WHAT THE TASK REQUIRES -
Using the listing below, retype exactly the lines starting at the one with "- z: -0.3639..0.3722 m" and ending at the one with "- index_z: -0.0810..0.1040", and include both.

● ● ● ● ●

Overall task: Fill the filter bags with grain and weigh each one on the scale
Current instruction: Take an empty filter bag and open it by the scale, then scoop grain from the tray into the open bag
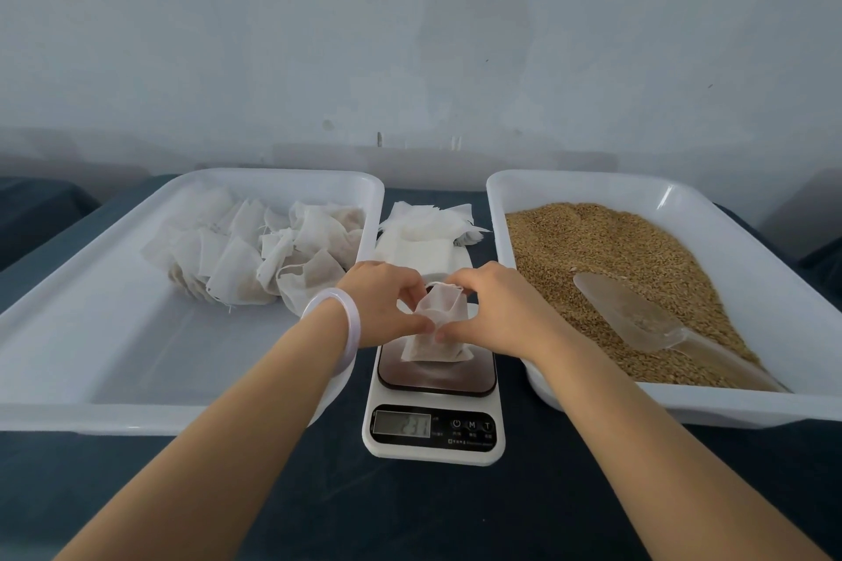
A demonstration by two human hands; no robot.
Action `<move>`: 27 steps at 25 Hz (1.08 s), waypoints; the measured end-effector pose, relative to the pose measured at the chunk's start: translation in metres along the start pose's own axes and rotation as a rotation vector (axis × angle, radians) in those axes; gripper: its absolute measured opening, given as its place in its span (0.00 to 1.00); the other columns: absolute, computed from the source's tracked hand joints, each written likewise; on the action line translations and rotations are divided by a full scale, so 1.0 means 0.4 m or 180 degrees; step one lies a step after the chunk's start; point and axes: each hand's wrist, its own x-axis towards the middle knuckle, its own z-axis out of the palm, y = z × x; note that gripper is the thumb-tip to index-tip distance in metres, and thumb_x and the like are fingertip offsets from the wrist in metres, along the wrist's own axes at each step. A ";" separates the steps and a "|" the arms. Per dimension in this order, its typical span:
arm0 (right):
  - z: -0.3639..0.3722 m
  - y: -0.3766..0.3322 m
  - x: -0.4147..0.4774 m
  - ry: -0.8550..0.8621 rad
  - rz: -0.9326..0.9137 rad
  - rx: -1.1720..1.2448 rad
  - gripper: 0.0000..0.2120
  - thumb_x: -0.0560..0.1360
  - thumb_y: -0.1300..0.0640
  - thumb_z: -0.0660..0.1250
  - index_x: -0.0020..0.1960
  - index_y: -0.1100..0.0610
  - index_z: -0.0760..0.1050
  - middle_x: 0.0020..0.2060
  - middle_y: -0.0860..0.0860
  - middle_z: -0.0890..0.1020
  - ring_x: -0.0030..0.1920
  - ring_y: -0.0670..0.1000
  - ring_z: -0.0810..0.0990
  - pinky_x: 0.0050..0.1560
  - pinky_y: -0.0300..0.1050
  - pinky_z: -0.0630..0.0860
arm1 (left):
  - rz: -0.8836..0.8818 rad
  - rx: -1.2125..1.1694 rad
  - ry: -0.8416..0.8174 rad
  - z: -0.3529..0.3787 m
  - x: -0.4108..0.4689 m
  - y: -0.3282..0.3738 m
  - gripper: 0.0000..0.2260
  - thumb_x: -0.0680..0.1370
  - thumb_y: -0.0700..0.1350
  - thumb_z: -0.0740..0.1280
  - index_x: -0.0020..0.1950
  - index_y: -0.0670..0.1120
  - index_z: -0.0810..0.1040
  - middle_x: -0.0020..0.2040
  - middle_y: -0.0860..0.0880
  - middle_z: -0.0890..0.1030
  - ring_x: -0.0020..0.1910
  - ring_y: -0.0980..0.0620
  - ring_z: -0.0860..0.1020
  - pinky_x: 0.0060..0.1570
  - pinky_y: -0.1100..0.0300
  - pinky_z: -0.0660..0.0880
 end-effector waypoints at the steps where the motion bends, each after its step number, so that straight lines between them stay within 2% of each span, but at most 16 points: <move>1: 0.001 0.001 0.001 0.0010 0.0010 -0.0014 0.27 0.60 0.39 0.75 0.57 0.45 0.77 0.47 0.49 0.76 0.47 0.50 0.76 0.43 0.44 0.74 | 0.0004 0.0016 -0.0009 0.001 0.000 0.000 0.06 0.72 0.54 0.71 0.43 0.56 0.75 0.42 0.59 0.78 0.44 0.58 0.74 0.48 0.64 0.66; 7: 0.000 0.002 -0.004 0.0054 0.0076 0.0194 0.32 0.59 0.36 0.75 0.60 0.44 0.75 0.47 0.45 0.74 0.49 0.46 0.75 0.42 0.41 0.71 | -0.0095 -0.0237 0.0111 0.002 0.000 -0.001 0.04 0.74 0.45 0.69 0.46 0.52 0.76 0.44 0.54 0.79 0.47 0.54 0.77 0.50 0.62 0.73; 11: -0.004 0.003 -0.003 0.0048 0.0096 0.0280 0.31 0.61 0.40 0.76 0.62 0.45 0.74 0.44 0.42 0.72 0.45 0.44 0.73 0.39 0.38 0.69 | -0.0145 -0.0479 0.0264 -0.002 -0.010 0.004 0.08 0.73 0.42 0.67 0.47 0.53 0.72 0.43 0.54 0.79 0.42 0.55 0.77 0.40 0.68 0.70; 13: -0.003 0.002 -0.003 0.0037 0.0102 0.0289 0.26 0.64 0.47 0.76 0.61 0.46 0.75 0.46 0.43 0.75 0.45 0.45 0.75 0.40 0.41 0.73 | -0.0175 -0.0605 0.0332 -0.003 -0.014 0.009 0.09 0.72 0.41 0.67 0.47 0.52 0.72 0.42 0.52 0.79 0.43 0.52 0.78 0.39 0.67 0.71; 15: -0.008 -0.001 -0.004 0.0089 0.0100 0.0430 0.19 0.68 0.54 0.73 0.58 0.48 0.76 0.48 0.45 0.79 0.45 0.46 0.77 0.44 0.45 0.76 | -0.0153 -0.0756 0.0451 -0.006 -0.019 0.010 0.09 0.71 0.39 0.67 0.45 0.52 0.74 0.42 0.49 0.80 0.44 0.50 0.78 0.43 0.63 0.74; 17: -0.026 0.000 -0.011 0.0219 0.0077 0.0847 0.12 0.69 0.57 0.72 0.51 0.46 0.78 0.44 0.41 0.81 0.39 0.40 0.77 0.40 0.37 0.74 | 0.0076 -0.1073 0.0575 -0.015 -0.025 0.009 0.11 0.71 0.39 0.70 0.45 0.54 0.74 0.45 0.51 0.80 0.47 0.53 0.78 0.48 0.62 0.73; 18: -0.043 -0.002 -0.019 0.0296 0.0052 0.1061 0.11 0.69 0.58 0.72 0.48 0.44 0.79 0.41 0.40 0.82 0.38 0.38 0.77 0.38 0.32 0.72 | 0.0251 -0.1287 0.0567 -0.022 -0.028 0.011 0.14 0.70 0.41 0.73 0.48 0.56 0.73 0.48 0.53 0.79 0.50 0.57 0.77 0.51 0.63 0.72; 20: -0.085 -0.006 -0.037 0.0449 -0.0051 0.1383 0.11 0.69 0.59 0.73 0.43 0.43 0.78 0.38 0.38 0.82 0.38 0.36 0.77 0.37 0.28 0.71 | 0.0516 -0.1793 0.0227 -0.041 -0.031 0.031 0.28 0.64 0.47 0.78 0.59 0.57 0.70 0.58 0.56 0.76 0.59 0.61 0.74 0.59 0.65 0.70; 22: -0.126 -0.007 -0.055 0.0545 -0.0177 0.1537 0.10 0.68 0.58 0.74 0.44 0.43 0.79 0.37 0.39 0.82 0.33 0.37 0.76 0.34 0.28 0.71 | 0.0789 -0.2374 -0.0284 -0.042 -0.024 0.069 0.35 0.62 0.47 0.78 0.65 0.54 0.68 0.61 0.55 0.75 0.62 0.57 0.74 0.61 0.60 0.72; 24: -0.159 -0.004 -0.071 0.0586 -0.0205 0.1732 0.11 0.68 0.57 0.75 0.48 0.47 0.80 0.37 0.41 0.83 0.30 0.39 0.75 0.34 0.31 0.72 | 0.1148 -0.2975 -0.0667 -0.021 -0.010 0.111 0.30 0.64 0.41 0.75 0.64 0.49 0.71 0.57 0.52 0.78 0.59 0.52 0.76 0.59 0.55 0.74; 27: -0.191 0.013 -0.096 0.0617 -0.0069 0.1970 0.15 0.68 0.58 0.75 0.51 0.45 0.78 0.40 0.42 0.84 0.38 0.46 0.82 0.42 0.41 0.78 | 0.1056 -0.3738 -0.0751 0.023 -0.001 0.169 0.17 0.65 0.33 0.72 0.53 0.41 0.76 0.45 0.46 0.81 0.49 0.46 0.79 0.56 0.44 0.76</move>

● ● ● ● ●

EXERCISE RESULT -
  - z: -0.3639..0.3722 m
  - y: -0.3766..0.3322 m
  - x: -0.4147..0.4774 m
  - ry: -0.8550..0.8621 rad
  - rz: -0.9326..0.9137 rad
  - rx: -1.1720..1.2448 rad
  - gripper: 0.0000..0.2120
  - thumb_x: -0.0560..0.1360
  - thumb_y: -0.1300..0.0640
  - thumb_z: -0.0660..0.1250
  - index_x: -0.0020..0.1960
  - index_y: -0.1100..0.0610
  - index_z: -0.0760..0.1050
  - middle_x: 0.0020..0.2060
  - middle_y: -0.0860..0.0860
  - middle_z: -0.0890..0.1020
  - ring_x: -0.0030..0.1920
  - ring_y: -0.0670..0.1000
  - ring_z: -0.0810..0.0990
  - pinky_x: 0.0050..0.1560
  - pinky_y: -0.0300..0.1050
  - pinky_z: -0.0630..0.0860
arm1 (left):
  - rz: -0.8836..0.8818 rad
  - rx: -1.2125..1.1694 rad
  - ry: -0.8416..0.8174 rad
  - z: -0.3529..0.3787 m
  - x: -0.4108..0.4689 m
  - y: -0.3282..0.3738 m
  - gripper: 0.0000..0.2260
  - thumb_x: -0.0680..0.1370
  - thumb_y: -0.0700..0.1350
  - thumb_z: -0.0740..0.1280
  - index_x: -0.0020..0.1950
  - index_y: -0.0670..0.1120
  - index_z: -0.0810..0.1040

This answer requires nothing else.